Développeurs et agilité : la guerre est déclarée ?

BzhCamp - Agilite et developpeurspar Cécilia Bossard,et Jean Paliès

Il s’agissait de faire un état des lieux sur le ressenti de l’agilité entre deux populations : les développeurs et le reste. Le résultat est assez violent : c’est la guerre.
Mais pourquoi parle-t-on de guerre alors que l’un des principes de l’agilité est l’amélioration continue pour tous, le partage, la communication ?
La réponse est assez simple : l’agilité a été détournée.

D’un côté nous avons les développeurs qui clament leur ras-le-bol, on voit même apparaître un mouvement “Programming MotherFucker”, car il y a beaucoup d’intentions, mais très peu de promesses tenues et ils perdent de plus en plus en autonomie.

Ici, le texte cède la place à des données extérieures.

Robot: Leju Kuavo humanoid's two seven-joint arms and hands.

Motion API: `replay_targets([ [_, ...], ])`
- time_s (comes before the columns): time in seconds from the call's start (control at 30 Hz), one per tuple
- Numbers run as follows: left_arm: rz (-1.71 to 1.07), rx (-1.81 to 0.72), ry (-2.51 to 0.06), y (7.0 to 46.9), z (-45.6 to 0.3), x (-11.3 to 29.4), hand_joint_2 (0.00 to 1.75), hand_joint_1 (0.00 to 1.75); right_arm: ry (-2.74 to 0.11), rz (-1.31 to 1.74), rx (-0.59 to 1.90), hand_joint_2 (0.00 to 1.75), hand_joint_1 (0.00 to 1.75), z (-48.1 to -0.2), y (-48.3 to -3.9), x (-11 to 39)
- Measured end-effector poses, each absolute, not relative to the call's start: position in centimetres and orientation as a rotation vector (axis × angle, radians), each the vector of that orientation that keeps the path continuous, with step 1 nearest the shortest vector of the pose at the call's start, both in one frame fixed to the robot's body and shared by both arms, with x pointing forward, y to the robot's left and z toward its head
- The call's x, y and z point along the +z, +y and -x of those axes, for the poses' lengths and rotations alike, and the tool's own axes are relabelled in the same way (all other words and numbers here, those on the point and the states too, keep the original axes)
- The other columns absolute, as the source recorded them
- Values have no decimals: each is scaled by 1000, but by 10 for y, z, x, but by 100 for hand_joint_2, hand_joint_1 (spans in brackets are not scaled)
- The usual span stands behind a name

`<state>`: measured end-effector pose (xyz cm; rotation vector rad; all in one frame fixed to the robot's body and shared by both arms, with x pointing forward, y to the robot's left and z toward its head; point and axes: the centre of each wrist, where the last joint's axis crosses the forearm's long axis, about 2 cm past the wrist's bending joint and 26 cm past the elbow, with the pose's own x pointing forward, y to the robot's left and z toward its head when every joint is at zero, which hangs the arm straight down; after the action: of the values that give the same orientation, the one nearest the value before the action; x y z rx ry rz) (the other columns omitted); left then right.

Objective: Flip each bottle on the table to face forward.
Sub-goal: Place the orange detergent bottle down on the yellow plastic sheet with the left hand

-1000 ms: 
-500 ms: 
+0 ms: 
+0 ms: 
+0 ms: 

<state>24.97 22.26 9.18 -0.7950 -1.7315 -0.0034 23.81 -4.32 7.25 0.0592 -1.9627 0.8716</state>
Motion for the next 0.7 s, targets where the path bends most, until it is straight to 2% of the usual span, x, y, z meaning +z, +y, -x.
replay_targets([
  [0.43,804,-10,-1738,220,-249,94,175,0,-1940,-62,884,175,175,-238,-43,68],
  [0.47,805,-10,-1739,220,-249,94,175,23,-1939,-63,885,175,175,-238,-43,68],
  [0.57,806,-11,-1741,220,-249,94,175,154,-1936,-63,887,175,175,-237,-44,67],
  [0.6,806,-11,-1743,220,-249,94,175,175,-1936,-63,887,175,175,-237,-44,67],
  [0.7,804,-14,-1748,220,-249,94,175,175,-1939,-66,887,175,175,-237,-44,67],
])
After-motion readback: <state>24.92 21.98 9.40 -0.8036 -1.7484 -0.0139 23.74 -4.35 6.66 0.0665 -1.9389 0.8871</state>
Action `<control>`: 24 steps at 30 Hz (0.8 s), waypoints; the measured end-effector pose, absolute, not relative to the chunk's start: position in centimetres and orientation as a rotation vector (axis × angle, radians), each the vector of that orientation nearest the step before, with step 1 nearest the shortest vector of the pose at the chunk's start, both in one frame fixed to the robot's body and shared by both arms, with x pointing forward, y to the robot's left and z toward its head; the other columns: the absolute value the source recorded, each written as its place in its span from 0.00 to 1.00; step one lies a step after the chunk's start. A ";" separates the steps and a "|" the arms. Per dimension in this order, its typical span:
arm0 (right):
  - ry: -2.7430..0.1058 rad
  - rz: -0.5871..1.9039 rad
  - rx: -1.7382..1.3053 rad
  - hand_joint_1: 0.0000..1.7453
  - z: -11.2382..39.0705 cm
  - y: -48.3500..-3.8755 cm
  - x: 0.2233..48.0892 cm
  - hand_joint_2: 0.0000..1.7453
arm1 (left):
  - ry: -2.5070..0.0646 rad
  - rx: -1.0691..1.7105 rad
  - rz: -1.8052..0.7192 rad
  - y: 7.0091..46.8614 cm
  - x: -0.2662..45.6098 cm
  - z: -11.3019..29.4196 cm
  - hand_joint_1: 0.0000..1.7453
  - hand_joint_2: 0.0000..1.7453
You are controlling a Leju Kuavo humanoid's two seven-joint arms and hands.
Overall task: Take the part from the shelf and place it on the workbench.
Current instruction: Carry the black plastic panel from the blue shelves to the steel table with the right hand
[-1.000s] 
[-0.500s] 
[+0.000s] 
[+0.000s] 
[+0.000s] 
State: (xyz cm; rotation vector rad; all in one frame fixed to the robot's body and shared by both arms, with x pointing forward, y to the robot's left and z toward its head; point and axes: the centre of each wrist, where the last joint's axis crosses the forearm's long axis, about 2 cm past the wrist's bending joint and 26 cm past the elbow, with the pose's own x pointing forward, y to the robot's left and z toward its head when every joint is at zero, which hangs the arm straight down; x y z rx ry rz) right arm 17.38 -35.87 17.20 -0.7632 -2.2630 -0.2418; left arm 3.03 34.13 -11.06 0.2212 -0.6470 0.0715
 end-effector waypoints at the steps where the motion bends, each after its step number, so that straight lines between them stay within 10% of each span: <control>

De l’autre, nous avons les managers et les responsables projets qui se sont appropriés l’agilité pour en faire un processus dans lequel tout est cadré, tracé et finalement les sujets non secs sont poussés. De plus, le choix d’aller vers l’agilité est porté par la direction, car historiquement “ça marche” et chez les autres sociétés cela a été très profitable.
On fait même du business sur l’agilité : mise en place de certifications, des audits, certains parlent de perversion.

Comment sommes-nous arrivés à une telle situation ?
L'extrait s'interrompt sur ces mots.